For future entries, keep in mind that most of my students won't be familiar with these board games, and won't know what "Catan" or a "meeple" is, so as punny as titles including those might be, they just can't work.

NateStraight wrote:
airship51 wrote:

Acquire needs to be your second game. It's more fun and plays faster than those other games. Plus you can pick up older copies in good shape for much less than, say, multiple copies of Power Grid.


But teaches almost nothing about economics.

Container should be your first game.


I've actually never gotten around to picking up Acquire, though I've been meaning to... As for Power Grid, I only need one copy, since I prefer to have students playing as teams of two no matter the game, which makes Power Grid hold up to 12 students---which is, incidentally, the cap on enrollment.

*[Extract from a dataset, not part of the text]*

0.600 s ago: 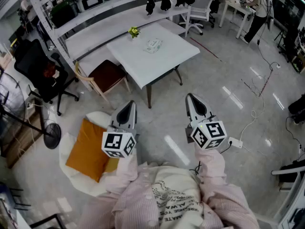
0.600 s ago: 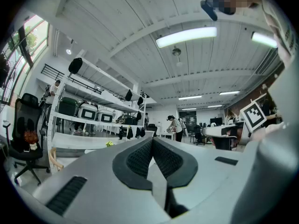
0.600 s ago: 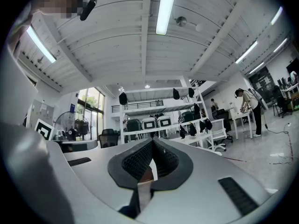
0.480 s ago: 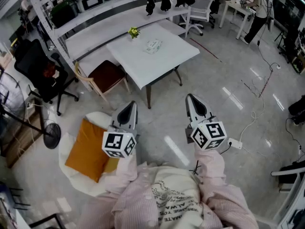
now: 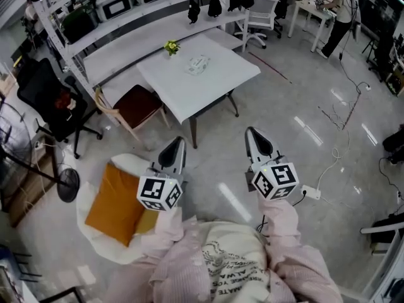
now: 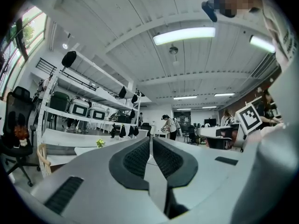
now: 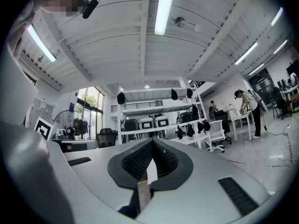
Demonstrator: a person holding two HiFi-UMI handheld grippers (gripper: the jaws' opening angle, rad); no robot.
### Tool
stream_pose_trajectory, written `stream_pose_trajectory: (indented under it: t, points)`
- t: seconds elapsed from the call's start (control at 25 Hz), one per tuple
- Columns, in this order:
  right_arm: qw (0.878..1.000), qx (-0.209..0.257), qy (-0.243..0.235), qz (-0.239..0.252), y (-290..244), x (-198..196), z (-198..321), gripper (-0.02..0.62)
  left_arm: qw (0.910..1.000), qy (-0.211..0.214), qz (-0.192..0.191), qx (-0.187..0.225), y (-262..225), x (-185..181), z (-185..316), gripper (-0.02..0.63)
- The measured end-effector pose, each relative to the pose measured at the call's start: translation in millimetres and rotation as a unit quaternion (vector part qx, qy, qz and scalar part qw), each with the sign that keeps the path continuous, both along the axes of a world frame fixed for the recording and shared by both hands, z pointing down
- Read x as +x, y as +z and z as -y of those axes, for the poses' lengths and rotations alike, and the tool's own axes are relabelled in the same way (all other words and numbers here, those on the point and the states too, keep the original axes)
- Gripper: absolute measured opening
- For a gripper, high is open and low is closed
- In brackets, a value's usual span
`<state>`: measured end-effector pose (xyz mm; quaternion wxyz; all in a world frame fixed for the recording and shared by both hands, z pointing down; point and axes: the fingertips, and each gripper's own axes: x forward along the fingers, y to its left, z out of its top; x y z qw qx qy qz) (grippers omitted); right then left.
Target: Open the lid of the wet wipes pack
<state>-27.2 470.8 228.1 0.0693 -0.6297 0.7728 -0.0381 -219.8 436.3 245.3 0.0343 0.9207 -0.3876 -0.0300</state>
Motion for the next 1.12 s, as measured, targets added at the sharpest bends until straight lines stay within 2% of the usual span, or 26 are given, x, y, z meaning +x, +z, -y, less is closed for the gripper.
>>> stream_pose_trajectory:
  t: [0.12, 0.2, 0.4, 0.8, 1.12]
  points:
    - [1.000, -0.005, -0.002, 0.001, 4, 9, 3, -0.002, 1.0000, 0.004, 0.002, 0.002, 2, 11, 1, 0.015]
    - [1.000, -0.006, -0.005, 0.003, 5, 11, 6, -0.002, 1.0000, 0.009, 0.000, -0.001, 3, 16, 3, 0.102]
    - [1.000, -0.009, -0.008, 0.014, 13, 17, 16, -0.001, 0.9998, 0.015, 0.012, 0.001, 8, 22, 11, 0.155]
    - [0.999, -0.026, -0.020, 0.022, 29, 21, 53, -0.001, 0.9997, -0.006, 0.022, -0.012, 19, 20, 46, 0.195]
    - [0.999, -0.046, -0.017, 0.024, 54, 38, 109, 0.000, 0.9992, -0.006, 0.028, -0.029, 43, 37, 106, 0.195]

I wish we could start out with Container (and maybe even just keep playing it over and over!), but for students who have only played Monopoly, Risk, Stratego, and Clue, it's bit of a stretch for their introductory game...

smithhemb wrote:
So does the name have to go on a transcript/look respectable or is it mainly functioning as a recruitment device for students?


The title doesn't go on a transcript, so it's mostly a recruitment device targeted both at school administrators (who can choose to have the classes taught as during- or after-school enrichment) and students/parents (who choose whether to take the class when it's offered).

Stormtower wrote:
"G.I.R.L.S. : Games In Real Life Systems"

Girls will attend because it's called "girls"
Guys will attend because it's about games and they might meet girls.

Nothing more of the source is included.